# What is required:
Give back every line of the data, transcribed exactly.

# Supplied data:
╔══

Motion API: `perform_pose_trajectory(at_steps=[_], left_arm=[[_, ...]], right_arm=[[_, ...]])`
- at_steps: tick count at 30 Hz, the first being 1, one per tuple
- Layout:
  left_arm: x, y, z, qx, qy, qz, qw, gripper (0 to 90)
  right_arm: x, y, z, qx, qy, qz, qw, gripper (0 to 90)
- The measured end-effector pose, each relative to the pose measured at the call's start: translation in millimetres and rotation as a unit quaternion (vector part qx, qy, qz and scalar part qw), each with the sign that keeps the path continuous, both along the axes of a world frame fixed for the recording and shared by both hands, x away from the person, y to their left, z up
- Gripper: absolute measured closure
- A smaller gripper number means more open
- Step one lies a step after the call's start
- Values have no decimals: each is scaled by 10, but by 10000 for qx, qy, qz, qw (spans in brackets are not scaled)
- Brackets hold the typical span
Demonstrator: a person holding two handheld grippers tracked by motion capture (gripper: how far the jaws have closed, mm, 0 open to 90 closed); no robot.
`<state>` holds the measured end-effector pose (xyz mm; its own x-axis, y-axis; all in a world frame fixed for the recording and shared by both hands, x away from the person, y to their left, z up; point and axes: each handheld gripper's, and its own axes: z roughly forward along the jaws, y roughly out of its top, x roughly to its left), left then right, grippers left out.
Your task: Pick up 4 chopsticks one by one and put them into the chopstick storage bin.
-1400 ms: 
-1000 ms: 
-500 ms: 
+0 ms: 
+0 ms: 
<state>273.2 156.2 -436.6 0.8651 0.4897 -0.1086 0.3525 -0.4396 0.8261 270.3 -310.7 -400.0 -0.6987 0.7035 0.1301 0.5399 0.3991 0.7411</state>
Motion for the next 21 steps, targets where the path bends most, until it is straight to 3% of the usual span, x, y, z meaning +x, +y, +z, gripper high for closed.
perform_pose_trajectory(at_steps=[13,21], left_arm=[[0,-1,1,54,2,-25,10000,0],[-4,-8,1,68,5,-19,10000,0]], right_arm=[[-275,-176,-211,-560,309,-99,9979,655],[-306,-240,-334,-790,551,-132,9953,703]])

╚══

# Response to this task:
Motion API: `perform_pose_trajectory(at_steps=[_], left_arm=[[_, ...]], right_arm=[[_, ...]])`
- at_steps: tick count at 30 Hz, the first being 1, one per tuple
- Layout:
  left_arm: x, y, z, qx, qy, qz, qw, gripper (0 to 90)
  right_arm: x, y, z, qx, qy, qz, qw, gripper (0 to 90)
- The measured end-effector pose, each relative to the pose measured at the call's start: translation in millimetres and rotation as a unit quaternion (vector part qx, qy, qz and scalar part qw), each with the sign that keeps the path continuous, both along the axes of a world frame fixed for the recording and shared by both hands, x away from the person, y to their left, z up
- Gripper: absolute measured closure
- A smaller gripper number means more open
- Step one lies a step after the call's start
- Values have no decimals: each is scaled by 10, but by 10000 for qx, qy, qz, qw (spans in brackets are not scaled)
- Brackets hold the typical span
Demonstrator: a person holding two handheld grippers tracked by motion capture (gripper: how far the jaws have closed, mm, 0 open to 90 closed); no robot.
`<state>` holds the measured end-effector pose (xyz mm; its own x-axis, y-axis; all in a world frame fixed for the recording and shared by both hands, x away from the person, y to their left, z up; point and axes: each handheld gripper's, and its own axes: z roughly forward along the jaws, y roughly out of its top, x roughly to its left), left then right, grippers left out.
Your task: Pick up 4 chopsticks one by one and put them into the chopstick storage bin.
-1400 ms: 
-1000 ms: 
-500 ms: 
+0 ms: 
+0 ms: 
<state>273.2 156.2 -436.6 0.8651 0.4897 -0.1086 0.3525 -0.4396 0.8261 270.3 -310.7 -400.0 -0.6987 0.7035 0.1301 0.5399 0.3991 0.7411</state>
Motion for the next 21 steps, targets where the path bends most, until it is straight to 3% of the usual span, x, y, z meaning +x, +y, +z, gripper high for closed.
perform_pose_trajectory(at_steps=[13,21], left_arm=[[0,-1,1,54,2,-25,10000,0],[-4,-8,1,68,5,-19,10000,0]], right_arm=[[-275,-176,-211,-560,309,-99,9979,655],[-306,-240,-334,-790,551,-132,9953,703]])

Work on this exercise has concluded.